In the post-war years, Picasso began to spend more and more time in the South of France, marking a return to the Mediterranean heritage that had nourished some of the most important stylistic changes in the past. A vibrant social scene including bullfighters and poets, an international cast of friends and admirers, the return of Cocteau as his poet laureate and a renewal of family life with the birth of Claude and Paloma (with Françoise Gilot) joining their siblings Paulo (his son with Olga Khokhlova) Maya (his daughter with Marie-Thérèse Walter) and the love of Jacqueline Roque and her daughter Cathy provided the Mediterranean setting and the work produced there with new life.

Besides pitting himself against Delacroix, Manet and Velázquez and painting some of his most challenging works, in the 1950s Picasso revolutionized sculpture and ceramics and pushed boundaries in lithography, linocuts and other graphic techniques. At Vallauris, where he transformed a disused perfume factory into a series of studios, at La Californie, his great fin de siècle villa, and Vauvenargues, his magnificent château on the slopes of the Mont Sainte-Victoire, the work of the most widely-known artist in the world was reborn.

Including important portraits of Françoise , Claude, Paloma and his last great muse Jacqueline, linocuts, ceramics and several iconic sculptures (La guenon et son petit, 1951, Petite fille sautant à la corde, 1950, La femme enceinte I, 1950, and Sylvette, 1954), “Picasso: The Mediterranean Years” will be organized around generous loans from members of the Picasso family of works that have come to be known as Picasso’s Picassos.

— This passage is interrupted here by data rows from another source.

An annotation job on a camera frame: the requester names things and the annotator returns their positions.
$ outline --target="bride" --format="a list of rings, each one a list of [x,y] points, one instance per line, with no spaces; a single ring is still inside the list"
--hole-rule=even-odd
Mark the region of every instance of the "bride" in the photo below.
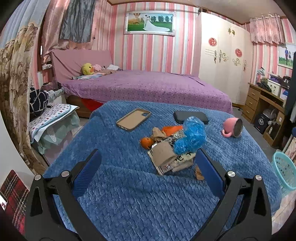
[[[150,22],[150,16],[145,15],[145,20],[144,20],[144,30],[146,31],[157,31],[157,32],[169,32],[169,28],[164,28],[164,27],[157,27],[153,25]]]

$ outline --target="framed picture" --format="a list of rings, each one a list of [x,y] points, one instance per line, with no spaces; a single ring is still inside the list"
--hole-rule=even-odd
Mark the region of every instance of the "framed picture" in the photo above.
[[[296,52],[296,44],[285,43],[284,45],[279,45],[278,51],[278,65],[293,69],[293,59],[294,53]]]
[[[175,36],[175,12],[133,11],[125,17],[124,34],[160,34]]]

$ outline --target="pink headboard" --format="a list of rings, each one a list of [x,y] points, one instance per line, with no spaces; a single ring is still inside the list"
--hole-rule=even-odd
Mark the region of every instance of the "pink headboard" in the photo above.
[[[56,49],[51,51],[51,60],[55,79],[59,82],[82,75],[81,67],[85,63],[99,64],[106,68],[112,64],[111,54],[108,50]]]

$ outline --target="gray floor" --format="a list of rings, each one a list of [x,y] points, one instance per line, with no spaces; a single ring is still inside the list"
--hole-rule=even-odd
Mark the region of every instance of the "gray floor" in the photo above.
[[[242,117],[242,112],[238,108],[233,107],[233,115],[237,118],[242,119],[246,130],[250,133],[250,135],[261,147],[269,161],[272,162],[272,155],[275,153],[276,149],[272,148],[263,138],[263,135],[260,134],[260,132],[257,131],[257,129],[255,129],[255,127],[252,124],[250,124],[245,118]]]

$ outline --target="red paper decoration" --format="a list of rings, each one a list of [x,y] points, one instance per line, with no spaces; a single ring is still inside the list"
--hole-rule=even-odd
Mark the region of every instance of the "red paper decoration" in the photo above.
[[[211,46],[216,46],[217,45],[217,40],[216,39],[214,39],[214,38],[210,38],[209,39],[209,45],[211,45]]]
[[[235,54],[236,54],[236,56],[239,57],[239,58],[242,57],[242,51],[241,51],[240,49],[236,49],[236,50],[235,50]]]

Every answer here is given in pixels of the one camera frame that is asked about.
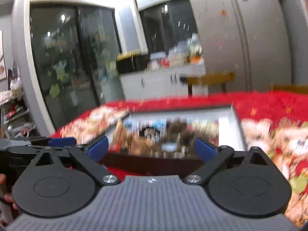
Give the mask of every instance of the food items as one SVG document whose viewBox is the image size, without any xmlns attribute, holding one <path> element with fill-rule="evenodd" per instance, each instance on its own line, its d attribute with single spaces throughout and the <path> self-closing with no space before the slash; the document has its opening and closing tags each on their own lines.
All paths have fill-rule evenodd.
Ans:
<svg viewBox="0 0 308 231">
<path fill-rule="evenodd" d="M 130 51 L 130 52 L 126 52 L 123 54 L 119 54 L 116 60 L 121 61 L 123 59 L 130 58 L 130 57 L 137 56 L 137 55 L 141 55 L 141 52 L 138 49 Z"/>
<path fill-rule="evenodd" d="M 183 158 L 195 156 L 194 141 L 201 138 L 218 145 L 218 123 L 176 119 L 153 122 L 118 121 L 110 151 L 136 156 Z"/>
<path fill-rule="evenodd" d="M 12 98 L 13 98 L 13 95 L 12 95 L 11 90 L 0 92 L 0 103 L 6 100 L 12 99 Z"/>
<path fill-rule="evenodd" d="M 10 88 L 12 96 L 20 96 L 23 93 L 23 86 L 21 84 L 20 78 L 12 80 Z"/>
<path fill-rule="evenodd" d="M 74 137 L 77 144 L 87 144 L 127 113 L 128 110 L 116 110 L 102 105 L 94 109 L 87 118 L 65 125 L 60 133 L 62 137 Z"/>
</svg>

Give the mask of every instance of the white door frame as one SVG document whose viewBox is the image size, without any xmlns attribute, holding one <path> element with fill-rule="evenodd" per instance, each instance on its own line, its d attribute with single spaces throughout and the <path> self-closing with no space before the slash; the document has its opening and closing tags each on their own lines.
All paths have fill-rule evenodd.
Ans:
<svg viewBox="0 0 308 231">
<path fill-rule="evenodd" d="M 133 20 L 136 28 L 137 38 L 139 42 L 140 52 L 141 54 L 148 54 L 147 41 L 145 40 L 144 30 L 141 22 L 141 17 L 139 14 L 139 10 L 137 8 L 136 0 L 129 0 L 131 7 L 131 12 L 133 15 Z"/>
<path fill-rule="evenodd" d="M 28 63 L 29 72 L 30 72 L 30 80 L 31 80 L 34 94 L 37 100 L 37 104 L 39 105 L 45 125 L 49 131 L 49 134 L 51 135 L 55 132 L 55 128 L 51 121 L 50 115 L 47 111 L 46 104 L 44 102 L 43 95 L 39 87 L 39 81 L 38 81 L 36 71 L 35 71 L 35 66 L 34 66 L 34 59 L 33 59 L 33 54 L 32 54 L 32 47 L 31 47 L 31 35 L 30 35 L 31 34 L 30 33 L 30 4 L 31 3 L 41 3 L 41 2 L 60 2 L 60 3 L 67 2 L 67 3 L 73 3 L 73 4 L 95 5 L 99 7 L 105 7 L 105 8 L 114 8 L 114 7 L 103 6 L 99 3 L 89 2 L 88 0 L 24 0 L 25 47 L 26 47 L 27 63 Z M 116 18 L 116 24 L 118 28 L 121 48 L 126 49 L 121 23 L 117 20 L 117 17 L 115 18 Z"/>
</svg>

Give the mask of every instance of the shelf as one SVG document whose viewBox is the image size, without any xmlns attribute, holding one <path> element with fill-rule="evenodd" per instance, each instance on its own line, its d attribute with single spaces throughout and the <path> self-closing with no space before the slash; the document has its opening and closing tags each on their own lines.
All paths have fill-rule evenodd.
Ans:
<svg viewBox="0 0 308 231">
<path fill-rule="evenodd" d="M 15 100 L 15 99 L 17 99 L 17 98 L 21 98 L 22 96 L 23 96 L 23 93 L 22 93 L 21 95 L 19 95 L 19 96 L 14 96 L 14 97 L 12 97 L 12 98 L 10 98 L 10 99 L 7 99 L 7 100 L 1 102 L 1 103 L 0 103 L 0 108 L 1 108 L 2 106 L 4 106 L 5 104 L 7 104 L 8 102 L 10 102 L 10 101 L 12 101 L 12 100 Z"/>
<path fill-rule="evenodd" d="M 13 122 L 13 121 L 15 121 L 15 120 L 17 120 L 17 119 L 19 119 L 19 118 L 25 116 L 25 115 L 28 114 L 29 112 L 30 112 L 30 110 L 27 109 L 26 111 L 24 111 L 24 112 L 22 112 L 22 113 L 19 113 L 19 114 L 15 115 L 15 116 L 13 116 L 12 118 L 10 118 L 10 119 L 4 121 L 4 125 L 7 125 L 8 123 Z"/>
</svg>

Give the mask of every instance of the red blanket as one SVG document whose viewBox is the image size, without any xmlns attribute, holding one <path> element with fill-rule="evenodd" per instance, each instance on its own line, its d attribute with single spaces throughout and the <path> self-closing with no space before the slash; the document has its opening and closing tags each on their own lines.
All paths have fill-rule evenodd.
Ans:
<svg viewBox="0 0 308 231">
<path fill-rule="evenodd" d="M 253 119 L 256 121 L 252 125 L 249 120 L 245 121 L 248 126 L 248 131 L 244 130 L 246 140 L 263 142 L 268 148 L 267 154 L 289 180 L 292 186 L 292 198 L 286 216 L 296 225 L 301 226 L 308 220 L 308 122 L 306 122 L 308 121 L 308 96 L 288 92 L 236 92 L 215 94 L 209 97 L 112 102 L 107 106 L 118 109 L 129 107 L 130 111 L 142 111 L 231 103 L 240 120 Z M 79 118 L 86 118 L 89 114 L 90 111 L 85 112 Z M 61 137 L 60 130 L 53 137 Z M 116 168 L 109 167 L 108 169 L 121 180 L 128 174 Z"/>
</svg>

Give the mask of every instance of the red tablecloth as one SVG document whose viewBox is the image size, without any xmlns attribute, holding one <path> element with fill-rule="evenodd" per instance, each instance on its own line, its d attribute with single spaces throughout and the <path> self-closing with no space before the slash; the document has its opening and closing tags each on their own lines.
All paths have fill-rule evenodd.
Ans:
<svg viewBox="0 0 308 231">
<path fill-rule="evenodd" d="M 192 98 L 166 98 L 147 101 L 111 102 L 107 106 L 130 110 L 163 110 L 177 108 L 194 108 L 213 105 L 233 104 L 239 119 L 250 118 L 260 120 L 269 118 L 273 121 L 271 128 L 276 128 L 282 117 L 288 117 L 293 121 L 308 121 L 308 96 L 289 92 L 266 92 L 266 93 L 226 93 L 213 94 L 208 97 Z M 84 119 L 90 115 L 91 110 L 83 113 L 77 119 Z M 52 137 L 61 137 L 57 130 Z M 127 173 L 118 169 L 110 168 L 123 180 Z"/>
<path fill-rule="evenodd" d="M 295 126 L 301 126 L 303 122 L 308 121 L 308 96 L 293 94 L 288 92 L 266 92 L 266 93 L 227 93 L 215 94 L 209 97 L 193 97 L 193 98 L 166 98 L 159 100 L 148 101 L 127 101 L 127 102 L 112 102 L 107 106 L 116 107 L 118 109 L 127 108 L 131 111 L 142 110 L 163 110 L 163 109 L 179 109 L 179 108 L 195 108 L 205 106 L 227 105 L 233 104 L 239 119 L 253 119 L 259 121 L 261 119 L 272 120 L 271 129 L 276 129 L 281 118 L 286 117 L 291 120 Z M 90 111 L 85 112 L 79 118 L 86 118 Z M 301 143 L 308 142 L 308 128 L 292 129 L 291 139 L 295 141 L 295 149 L 297 149 L 296 142 L 304 139 Z M 61 137 L 60 130 L 58 130 L 54 137 Z M 288 136 L 282 135 L 282 141 L 279 145 L 283 145 L 284 139 Z M 276 147 L 271 139 L 271 147 Z M 286 169 L 286 178 L 292 185 L 292 198 L 290 200 L 286 216 L 290 218 L 296 225 L 300 226 L 308 220 L 308 145 L 300 146 L 302 153 L 298 154 L 295 150 L 289 155 L 291 142 L 284 148 L 277 147 L 274 149 L 274 156 L 272 160 L 276 159 L 276 165 L 281 166 L 279 169 L 283 172 Z M 128 174 L 116 168 L 108 168 L 113 174 L 117 175 L 121 180 Z"/>
</svg>

The exhibition will be installed in galleries transformed by architect Annabelle Selldorf and accompanied by a fully illustrated catalogue with new essays by John Richardson, Professor Elizabeth Cowling and Jean Cocteau biographer, Claude Arnaud.

With a focus on Picasso’s most intimate works, “Picasso: The Mediterranean Years” will provide an important contrast to Tate Liverpool’s exhibition “Picasso: Peace and Freedom.” Between these two exhibitions, visitors to Great Britain in the summer of 2010 will have an extraordinary opportunity to explore the public and private faces of this peerlessly multi-dimensional artist in the 1950s.

In recent years, Gagosian Gallery has partnered with the most distinguished scholars in their field to present critically acclaimed exhibitions at the galleries in New York and London, including the International Association of Art Critics award-winning “Picasso: Mosqueteros” (New York, 2009); “Manzoni: A Retrospective” with Germano Celant (New York, 2009); “Isabel and Other Intimate Strangers: Portraits by Alberto Giacometti and Francis Bacon” with Veronique Wiesinger (New York, 2008); “Francis Bacon: Triptychs” (London, 2006); “Cast A Cold Eye: The Late Work of Andy Warhol” (New York, 2006); and “Willem de Kooning: A Centennial Exhibition” (New York, 2004).

Pablo Picasso was born in Málaga, Spain in 1881 and died in France in 1973. Recent exhibitions of his work include “Picasso: Challenging the Past,” National Gallery, London (2009); “Picasso et les Maîtres,” Galeries nationales du Grand Palais (2008/2009); “Picasso and American Art,” Whitney Museum of American Art, New York (2006); “Picasso: Tradition and the Avant-Garde,” Museo Nacional del Prado and Museo Nacional Centro de Arte Reina Sofía, Madrid (2006).



Marie-Antoinette, the grace of tragedy

Rarely fate was also mixed. The young Dauphine Marie Antoinette began by seducing. When she became queen, she will be unpopular. Not without awkwardness, will eventually recover. But it was the Revolution and the ultimate test, faced with dignity, for this woman, this wife and this mother is admirable.


Le Figaro Magazine (English Translation)

In May 1770, when Madame la Dauphine appeared in France, it was a stroke of lightning réciproque. Nimbée a crown of blond hair, the girl’s face smiling at the innocent people who saw her as the queen that she had dreamed. She came into the glorious kingdom of Europe, secure the bright future that her marriage with the heir to the throne  she foreshadowed. Her mother, Empress Maria Theresa, had chosen her fate to seal the alliance of Austria with France that she considered the masterpiece of her policy.

Marie-Therese had not seen her go without some concern. Certainly, moral training of her daughter was perfect and she knew the uses courtly, danced and played the harpsichord and pleasantly spoke French, the language courses, but she thought only of fun and had never shown the slightest interest in the study. Father Vermond, sent by Louis XV to perfect this neglected education, acknowledged that she had a fair trial, she listened willingly “when he showed bright ideas,” but she refused to go deeper.

The prince quickly fell in love with the Archduchess, because that little person exercising a real seduction. “God has showered so much grace, such sweetness and docility that everybody must love you: it is a gift from God, it must be preserved, not to glorify you, but keep for your own happiness and that of all those who belong to you, “he wrote his mother on 1 November 1770, the eve of the 15th anniversary. This charm unspeakable, Marie Antoinette held until the end of her life through the centuries, it still holds sway today.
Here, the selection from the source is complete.